-- PROMPT --
For each line of the data below that includes the string "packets", count one, and answer with the sum only.

Items listed in a dataset
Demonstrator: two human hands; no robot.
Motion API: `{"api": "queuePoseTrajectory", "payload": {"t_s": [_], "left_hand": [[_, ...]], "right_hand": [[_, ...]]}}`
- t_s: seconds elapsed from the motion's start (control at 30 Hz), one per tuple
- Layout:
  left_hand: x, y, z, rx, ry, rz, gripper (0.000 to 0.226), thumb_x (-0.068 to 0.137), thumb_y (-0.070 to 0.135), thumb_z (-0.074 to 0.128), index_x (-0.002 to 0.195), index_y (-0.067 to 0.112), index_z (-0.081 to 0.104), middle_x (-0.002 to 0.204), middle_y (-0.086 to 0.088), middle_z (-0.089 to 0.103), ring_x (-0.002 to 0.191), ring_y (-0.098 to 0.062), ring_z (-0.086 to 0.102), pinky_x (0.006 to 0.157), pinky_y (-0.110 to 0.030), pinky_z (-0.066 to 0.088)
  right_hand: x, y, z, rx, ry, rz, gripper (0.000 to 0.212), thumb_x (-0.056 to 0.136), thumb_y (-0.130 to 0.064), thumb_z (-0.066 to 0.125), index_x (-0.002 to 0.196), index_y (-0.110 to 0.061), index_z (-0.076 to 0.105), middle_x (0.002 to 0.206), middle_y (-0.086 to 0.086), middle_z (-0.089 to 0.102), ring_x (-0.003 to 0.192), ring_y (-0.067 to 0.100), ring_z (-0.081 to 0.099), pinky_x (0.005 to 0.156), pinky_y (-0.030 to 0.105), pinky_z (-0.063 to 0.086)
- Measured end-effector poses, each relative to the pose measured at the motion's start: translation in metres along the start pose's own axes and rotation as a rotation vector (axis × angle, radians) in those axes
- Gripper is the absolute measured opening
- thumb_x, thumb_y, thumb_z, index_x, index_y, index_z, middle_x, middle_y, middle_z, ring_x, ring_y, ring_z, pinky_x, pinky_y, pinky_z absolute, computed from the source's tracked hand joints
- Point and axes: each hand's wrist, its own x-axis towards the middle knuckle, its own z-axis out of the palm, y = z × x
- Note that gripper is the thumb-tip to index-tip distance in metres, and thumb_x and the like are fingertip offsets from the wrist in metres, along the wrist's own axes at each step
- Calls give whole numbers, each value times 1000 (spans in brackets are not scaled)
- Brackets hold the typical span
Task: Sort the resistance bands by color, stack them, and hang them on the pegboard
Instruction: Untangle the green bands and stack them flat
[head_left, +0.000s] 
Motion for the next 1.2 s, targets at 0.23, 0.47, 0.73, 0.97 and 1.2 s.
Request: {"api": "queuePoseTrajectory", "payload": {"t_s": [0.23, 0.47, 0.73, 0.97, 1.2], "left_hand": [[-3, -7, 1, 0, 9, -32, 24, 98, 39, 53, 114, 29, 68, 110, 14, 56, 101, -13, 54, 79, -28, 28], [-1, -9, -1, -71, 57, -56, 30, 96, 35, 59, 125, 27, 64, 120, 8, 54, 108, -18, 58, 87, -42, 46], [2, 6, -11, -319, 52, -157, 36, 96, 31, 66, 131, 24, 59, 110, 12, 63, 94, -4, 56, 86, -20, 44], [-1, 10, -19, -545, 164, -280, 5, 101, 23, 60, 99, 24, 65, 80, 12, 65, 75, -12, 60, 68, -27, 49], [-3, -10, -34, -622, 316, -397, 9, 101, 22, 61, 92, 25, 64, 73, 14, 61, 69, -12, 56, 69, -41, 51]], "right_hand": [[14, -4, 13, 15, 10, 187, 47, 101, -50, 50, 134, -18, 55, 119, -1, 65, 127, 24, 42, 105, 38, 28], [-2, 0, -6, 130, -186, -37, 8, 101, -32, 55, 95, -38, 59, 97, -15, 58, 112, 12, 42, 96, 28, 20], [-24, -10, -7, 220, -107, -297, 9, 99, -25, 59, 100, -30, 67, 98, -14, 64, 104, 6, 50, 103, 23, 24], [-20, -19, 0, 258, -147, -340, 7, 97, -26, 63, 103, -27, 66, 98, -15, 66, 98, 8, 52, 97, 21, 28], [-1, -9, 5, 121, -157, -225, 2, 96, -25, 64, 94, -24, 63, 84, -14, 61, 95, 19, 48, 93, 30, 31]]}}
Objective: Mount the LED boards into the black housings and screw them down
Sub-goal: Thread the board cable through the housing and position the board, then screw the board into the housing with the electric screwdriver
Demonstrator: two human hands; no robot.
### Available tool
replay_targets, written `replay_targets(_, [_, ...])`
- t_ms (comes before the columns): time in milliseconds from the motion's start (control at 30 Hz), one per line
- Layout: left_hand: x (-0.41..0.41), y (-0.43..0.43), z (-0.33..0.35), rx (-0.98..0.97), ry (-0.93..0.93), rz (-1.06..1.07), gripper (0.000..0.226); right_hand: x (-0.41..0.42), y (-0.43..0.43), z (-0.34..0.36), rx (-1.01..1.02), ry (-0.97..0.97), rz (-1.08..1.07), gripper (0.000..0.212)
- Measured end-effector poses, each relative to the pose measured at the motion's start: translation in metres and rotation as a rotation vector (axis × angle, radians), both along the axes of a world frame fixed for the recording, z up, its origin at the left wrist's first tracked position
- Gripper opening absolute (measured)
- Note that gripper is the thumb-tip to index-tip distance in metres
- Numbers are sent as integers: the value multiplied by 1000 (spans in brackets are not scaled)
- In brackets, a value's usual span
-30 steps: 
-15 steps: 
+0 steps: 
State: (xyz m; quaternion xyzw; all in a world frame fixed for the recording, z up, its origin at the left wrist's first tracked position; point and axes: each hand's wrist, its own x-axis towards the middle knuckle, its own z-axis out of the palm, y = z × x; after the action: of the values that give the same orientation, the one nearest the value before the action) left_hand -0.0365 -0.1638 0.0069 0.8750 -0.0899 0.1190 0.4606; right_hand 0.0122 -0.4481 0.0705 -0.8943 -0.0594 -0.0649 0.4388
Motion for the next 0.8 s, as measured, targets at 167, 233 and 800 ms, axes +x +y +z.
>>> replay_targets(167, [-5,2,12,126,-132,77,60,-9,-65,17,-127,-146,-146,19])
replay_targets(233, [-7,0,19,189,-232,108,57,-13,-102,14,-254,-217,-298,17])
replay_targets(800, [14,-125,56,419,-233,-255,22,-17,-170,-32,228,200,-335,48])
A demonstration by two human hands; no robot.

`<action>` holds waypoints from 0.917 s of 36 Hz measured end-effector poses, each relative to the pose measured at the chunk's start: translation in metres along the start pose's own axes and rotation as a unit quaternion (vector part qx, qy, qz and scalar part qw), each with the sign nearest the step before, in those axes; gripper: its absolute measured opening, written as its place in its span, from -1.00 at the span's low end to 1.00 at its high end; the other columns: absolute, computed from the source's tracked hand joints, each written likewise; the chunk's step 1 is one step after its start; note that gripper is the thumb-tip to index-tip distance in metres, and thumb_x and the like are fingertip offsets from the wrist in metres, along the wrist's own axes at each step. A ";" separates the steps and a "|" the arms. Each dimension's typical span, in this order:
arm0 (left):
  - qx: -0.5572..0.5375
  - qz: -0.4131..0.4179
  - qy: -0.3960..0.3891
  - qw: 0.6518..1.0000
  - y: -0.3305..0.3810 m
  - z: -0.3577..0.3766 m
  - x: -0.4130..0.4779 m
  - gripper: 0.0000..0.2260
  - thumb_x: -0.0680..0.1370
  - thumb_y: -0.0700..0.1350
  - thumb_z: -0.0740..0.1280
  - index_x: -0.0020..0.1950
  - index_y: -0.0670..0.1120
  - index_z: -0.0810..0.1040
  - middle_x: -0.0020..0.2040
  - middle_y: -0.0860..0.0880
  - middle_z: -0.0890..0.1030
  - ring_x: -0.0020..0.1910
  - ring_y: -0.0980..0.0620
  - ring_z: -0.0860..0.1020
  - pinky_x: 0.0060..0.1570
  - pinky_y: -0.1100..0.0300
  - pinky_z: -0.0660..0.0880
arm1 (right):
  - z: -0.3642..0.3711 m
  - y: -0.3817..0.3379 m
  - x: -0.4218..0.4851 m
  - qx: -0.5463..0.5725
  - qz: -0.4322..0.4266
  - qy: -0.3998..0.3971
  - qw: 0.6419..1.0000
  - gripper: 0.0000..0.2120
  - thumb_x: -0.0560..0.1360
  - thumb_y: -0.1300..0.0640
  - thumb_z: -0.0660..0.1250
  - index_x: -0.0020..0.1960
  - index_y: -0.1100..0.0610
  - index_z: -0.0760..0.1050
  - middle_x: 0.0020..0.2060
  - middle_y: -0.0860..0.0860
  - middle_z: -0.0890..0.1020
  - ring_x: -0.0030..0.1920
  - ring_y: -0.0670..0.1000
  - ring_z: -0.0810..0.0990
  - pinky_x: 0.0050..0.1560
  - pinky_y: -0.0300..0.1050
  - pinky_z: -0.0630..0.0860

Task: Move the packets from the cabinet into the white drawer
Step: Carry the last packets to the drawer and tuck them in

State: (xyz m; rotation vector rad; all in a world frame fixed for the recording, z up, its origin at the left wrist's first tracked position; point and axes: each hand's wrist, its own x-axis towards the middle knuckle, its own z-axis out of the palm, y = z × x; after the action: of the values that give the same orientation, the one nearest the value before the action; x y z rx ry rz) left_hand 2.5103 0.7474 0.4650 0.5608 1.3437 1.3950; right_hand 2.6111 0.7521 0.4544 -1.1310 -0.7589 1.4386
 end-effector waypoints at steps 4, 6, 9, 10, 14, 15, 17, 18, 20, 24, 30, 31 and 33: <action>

-- SOLUTION FOR THIS PROBLEM --
2